> _TASK GOAL_: The records that follow must be transcribed exactly, each one in full.

> _TASK INPUT_:

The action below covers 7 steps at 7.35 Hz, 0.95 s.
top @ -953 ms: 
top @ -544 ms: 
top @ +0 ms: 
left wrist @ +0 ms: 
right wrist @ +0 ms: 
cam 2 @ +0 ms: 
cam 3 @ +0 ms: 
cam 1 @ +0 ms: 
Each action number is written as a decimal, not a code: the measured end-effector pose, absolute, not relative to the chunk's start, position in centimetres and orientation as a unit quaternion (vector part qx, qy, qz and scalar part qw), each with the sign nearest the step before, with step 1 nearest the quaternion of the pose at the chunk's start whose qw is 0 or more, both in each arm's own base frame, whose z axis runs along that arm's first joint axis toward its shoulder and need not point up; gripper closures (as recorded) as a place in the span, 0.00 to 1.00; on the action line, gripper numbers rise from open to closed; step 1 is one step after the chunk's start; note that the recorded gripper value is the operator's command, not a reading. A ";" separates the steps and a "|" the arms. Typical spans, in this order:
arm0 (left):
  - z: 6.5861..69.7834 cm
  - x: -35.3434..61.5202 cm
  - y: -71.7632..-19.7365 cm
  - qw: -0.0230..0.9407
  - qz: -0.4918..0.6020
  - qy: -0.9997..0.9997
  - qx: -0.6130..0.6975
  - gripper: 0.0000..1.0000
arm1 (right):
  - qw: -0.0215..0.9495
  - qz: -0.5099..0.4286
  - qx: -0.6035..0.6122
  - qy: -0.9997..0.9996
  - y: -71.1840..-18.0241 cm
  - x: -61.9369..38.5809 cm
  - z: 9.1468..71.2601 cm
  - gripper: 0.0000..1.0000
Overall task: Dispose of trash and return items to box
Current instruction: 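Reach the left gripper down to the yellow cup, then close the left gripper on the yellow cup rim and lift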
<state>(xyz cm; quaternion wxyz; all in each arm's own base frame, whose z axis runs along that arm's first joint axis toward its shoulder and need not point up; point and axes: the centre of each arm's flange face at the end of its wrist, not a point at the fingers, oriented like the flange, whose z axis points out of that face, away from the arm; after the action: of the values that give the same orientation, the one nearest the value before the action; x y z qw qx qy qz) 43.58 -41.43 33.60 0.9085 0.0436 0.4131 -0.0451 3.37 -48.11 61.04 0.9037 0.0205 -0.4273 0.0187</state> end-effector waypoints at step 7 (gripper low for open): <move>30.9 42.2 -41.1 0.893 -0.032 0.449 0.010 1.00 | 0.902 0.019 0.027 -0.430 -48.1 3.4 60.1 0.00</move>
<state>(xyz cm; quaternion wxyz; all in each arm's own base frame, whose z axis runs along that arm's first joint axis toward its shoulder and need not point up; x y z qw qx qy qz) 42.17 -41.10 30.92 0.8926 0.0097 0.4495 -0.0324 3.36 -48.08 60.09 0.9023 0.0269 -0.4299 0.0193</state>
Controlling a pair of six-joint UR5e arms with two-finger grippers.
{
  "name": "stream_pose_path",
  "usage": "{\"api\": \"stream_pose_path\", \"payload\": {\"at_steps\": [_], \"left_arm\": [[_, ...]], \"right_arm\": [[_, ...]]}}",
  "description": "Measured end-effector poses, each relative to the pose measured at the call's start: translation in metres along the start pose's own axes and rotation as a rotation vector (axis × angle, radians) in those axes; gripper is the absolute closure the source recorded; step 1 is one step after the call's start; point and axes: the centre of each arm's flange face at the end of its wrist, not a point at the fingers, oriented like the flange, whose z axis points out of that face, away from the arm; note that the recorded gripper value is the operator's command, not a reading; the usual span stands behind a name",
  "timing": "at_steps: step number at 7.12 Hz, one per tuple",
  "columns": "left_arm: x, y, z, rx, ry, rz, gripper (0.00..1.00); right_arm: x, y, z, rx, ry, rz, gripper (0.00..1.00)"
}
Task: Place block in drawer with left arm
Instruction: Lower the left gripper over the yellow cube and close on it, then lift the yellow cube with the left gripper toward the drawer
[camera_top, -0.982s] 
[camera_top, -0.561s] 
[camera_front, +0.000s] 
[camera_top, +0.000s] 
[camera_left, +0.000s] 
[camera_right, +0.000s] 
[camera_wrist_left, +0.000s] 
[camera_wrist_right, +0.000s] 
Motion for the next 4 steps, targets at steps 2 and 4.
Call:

> _SOLUTION TO THE EXERCISE_:
The action below covers 7 steps at 7.35 Hz, 0.95 s.
top @ -953 ms: 
top @ -544 ms: 
top @ +0 ms: 
left wrist @ +0 ms: 
right wrist @ +0 ms: 
cam 2 @ +0 ms: 
cam 3 @ +0 ms: 
cam 1 @ +0 ms: 
Each action number is written as a decimal, not a code: the measured end-effector pose, absolute, not relative to the chunk's start, position in centimetres and orientation as a unit quaternion (vector part qx, qy, qz and scalar part qw), each with the sign nearest the step before, with step 1 nearest the quaternion of the pose at the chunk's start whose qw is 0 or more, both in each arm's own base frame, whose z axis runs along that arm's first joint axis toward its shoulder and need not point up; gripper closures (as recorded) as a place in the span, 0.00 to 1.00; on the action line, gripper numbers rise from open to closed; step 1 is one step after the chunk's start; note that the recorded gripper value is the operator's command, not a reading. A ";" separates the steps and a "|" the arms. Typical spans, in this order:
arm0 (left):
  - z: 6.5861..69.7834 cm
  - x: -35.3434..61.5202 cm
  - y: -71.7632..-19.7365 cm
  - qw: -0.0230..0.9407
  - qz: -0.4918..0.6020
  - qy: -0.9997..0.9997
  - qx: -0.6130..0.6975
  - gripper: 0.0000..1.0000
arm1 (right):
  - qw: -0.0215..0.9495
  - qz: -0.5099..0.4286
  - qx: -0.6035..0.6122
  - qy: -0.9997..0.9996
  - y: -71.1840..-18.0241 cm
  - x: -61.9369..38.5809 cm
  - z: 9.1468..71.2601 cm
  - gripper: 0.0000..1.0000
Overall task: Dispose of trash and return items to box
Current instruction: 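Reach the left gripper down to the yellow cup, then close the left gripper on the yellow cup rim and lift
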<state>(xyz cm; quaternion wxyz; all in each arm's own base frame, whose z axis runs along that arm's first joint axis toward its shoulder and need not point up; point and axes: the centre of each arm's flange face at the end of its wrist, not a point at the fingers, oriented like the flange, whose z axis points out of that face, away from the arm; after the action: of the values that give the same orientation, the one nearest the value before the action; x y z qw qx qy qz) 43.58 -41.43 33.60 0.9085 0.0436 0.4131 -0.0451 3.37 -48.11 61.04 0.9037 0.0205 -0.4273 0.0187</state> end-effector waypoints at step 7 (gripper low for open): <move>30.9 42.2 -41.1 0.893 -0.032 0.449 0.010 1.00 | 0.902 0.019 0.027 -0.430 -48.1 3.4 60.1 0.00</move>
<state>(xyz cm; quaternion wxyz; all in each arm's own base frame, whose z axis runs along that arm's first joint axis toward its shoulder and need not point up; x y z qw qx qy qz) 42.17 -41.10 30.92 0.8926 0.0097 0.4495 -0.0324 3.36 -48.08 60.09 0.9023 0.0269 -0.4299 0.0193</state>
Controlling a pair of six-joint UR5e arms with two-finger grippers.
{
  "name": "stream_pose_path",
  "usage": "{\"api\": \"stream_pose_path\", \"payload\": {\"at_steps\": [_], \"left_arm\": [[_, ...]], \"right_arm\": [[_, ...]]}}",
  "description": "Measured end-effector poses, each relative to the pose measured at the call's start: translation in metres along the start pose's own axes and rotation as a rotation vector (axis × angle, radians) in those axes; gripper is the absolute closure the source recorded; step 1 is one step after the call's start; point and axes: the centre of each arm's flange face at the end of its wrist, not a point at the fingers, oriented like the flange, whose z axis points out of that face, away from the arm; note that the recorded gripper value is the operator's command, not a reading; the usual span stands behind a name",
  "timing": "at_steps: step number at 7.12 Hz, one per tuple",
  "columns": "left_arm: x, y, z, rx, ry, rz, gripper (0.00..1.00); right_arm: x, y, z, rx, ry, rz, gripper (0.00..1.00)"
}
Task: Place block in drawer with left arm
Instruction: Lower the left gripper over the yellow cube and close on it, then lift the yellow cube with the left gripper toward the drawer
[camera_top, -0.982s] 
[camera_top, -0.561s] 
[camera_front, +0.000s] 
[camera_top, +0.000s] 
[camera_left, +0.000s] 
[camera_right, +0.000s] 
[camera_wrist_left, +0.000s] 
[camera_wrist_right, +0.000s] 
Motion for the next 4 steps, targets at steps 2 and 4.
Call:

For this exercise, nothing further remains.